## INSTRUCTIONS TO FOLLOW
Can you transcribe every record below exactly as it appears?

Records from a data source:
•••••
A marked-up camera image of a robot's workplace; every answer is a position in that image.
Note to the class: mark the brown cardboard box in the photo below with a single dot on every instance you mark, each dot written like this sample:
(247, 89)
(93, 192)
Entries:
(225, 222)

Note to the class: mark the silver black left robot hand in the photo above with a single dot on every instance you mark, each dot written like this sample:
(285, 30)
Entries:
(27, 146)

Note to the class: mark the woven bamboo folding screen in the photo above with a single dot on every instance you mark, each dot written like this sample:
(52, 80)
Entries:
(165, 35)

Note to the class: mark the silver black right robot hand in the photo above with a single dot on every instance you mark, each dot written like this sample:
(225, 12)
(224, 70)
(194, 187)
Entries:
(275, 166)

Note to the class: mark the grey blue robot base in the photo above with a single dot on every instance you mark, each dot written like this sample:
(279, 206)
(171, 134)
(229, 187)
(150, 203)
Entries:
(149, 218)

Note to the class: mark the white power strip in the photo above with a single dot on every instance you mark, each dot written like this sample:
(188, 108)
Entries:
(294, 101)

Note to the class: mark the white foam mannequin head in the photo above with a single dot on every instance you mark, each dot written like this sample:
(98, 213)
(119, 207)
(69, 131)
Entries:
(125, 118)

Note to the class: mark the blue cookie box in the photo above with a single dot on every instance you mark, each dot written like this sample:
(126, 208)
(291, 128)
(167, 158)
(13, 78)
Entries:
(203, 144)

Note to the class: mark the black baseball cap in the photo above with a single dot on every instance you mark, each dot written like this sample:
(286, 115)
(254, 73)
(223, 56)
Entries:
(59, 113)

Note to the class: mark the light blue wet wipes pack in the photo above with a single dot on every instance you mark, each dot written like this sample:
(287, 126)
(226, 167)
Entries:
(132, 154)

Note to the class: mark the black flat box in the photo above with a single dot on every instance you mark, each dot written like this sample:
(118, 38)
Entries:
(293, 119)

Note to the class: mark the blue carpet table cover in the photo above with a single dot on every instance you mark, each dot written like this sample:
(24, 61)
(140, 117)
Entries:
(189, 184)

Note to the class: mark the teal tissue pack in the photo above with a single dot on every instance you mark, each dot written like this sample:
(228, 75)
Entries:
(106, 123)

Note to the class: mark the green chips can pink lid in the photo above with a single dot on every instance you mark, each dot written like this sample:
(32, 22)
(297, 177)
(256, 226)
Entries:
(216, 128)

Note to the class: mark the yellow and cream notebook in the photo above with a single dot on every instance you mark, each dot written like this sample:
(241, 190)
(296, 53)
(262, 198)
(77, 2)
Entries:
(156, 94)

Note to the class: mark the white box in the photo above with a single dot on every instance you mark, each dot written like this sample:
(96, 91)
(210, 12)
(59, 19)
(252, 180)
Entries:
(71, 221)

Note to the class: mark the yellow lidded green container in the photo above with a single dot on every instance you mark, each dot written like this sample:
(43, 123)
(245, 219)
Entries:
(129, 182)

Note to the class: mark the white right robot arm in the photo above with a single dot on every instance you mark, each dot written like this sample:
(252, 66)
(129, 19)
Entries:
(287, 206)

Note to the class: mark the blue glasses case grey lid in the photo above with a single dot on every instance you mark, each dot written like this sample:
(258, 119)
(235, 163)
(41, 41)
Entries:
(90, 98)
•••••
## TASK ANSWER
A marked-up camera image of a robot's workplace; every answer is a position in that image.
Note to the class: mark the brown cardboard box in the photo below with a single dot on every instance you mark, each dot written like this sample:
(247, 89)
(93, 192)
Entries:
(225, 222)

Note to the class: mark the silver black left robot hand in the photo above with a single dot on every instance you mark, each dot written like this sample:
(285, 30)
Entries:
(27, 146)

Note to the class: mark the woven bamboo folding screen in the photo above with a single dot on every instance you mark, each dot written like this sample:
(52, 80)
Entries:
(165, 35)

Note to the class: mark the silver black right robot hand in the photo above with a single dot on every instance you mark, each dot written like this sample:
(225, 12)
(224, 70)
(194, 187)
Entries:
(275, 166)

Note to the class: mark the grey blue robot base in the photo above with a single dot on every instance you mark, each dot written like this sample:
(279, 206)
(171, 134)
(229, 187)
(150, 203)
Entries:
(149, 218)

Note to the class: mark the white power strip in the photo above with a single dot on every instance you mark, each dot written like this sample:
(188, 108)
Entries:
(294, 101)

Note to the class: mark the white foam mannequin head in the photo above with a single dot on every instance you mark, each dot written like this sample:
(98, 213)
(119, 207)
(69, 131)
Entries:
(125, 118)

Note to the class: mark the blue cookie box in the photo above with a single dot on every instance you mark, each dot written like this sample:
(126, 208)
(291, 128)
(167, 158)
(13, 78)
Entries:
(203, 144)

Note to the class: mark the black baseball cap in the photo above with a single dot on every instance you mark, each dot written like this sample:
(286, 115)
(254, 73)
(223, 56)
Entries:
(59, 113)

Note to the class: mark the light blue wet wipes pack in the photo above with a single dot on every instance you mark, each dot written like this sample:
(287, 126)
(226, 167)
Entries:
(132, 154)

Note to the class: mark the black flat box in the photo above with a single dot on every instance you mark, each dot written like this sample:
(118, 38)
Entries:
(293, 119)

Note to the class: mark the blue carpet table cover in the photo above with a single dot on every instance you mark, each dot written like this sample:
(24, 61)
(140, 117)
Entries:
(189, 184)

Note to the class: mark the teal tissue pack in the photo above with a single dot on every instance you mark, each dot written like this sample:
(228, 75)
Entries:
(106, 123)

Note to the class: mark the green chips can pink lid in the photo above with a single dot on every instance you mark, each dot written like this sample:
(32, 22)
(297, 177)
(256, 226)
Entries:
(216, 128)

Note to the class: mark the yellow and cream notebook in the photo above with a single dot on every instance you mark, each dot written like this sample:
(241, 190)
(296, 53)
(262, 198)
(77, 2)
Entries:
(156, 94)

Note to the class: mark the white box in the photo above with a single dot on every instance you mark, each dot written like this sample:
(96, 91)
(210, 12)
(59, 19)
(252, 180)
Entries:
(71, 221)

Note to the class: mark the yellow lidded green container in the photo above with a single dot on every instance you mark, each dot written like this sample:
(43, 123)
(245, 219)
Entries:
(129, 182)

Note to the class: mark the white right robot arm in the photo above with a single dot on every instance you mark, each dot written like this sample:
(252, 66)
(129, 19)
Entries:
(287, 206)

Note to the class: mark the blue glasses case grey lid in the photo above with a single dot on every instance you mark, each dot written like this sample:
(258, 119)
(235, 163)
(41, 41)
Entries:
(90, 98)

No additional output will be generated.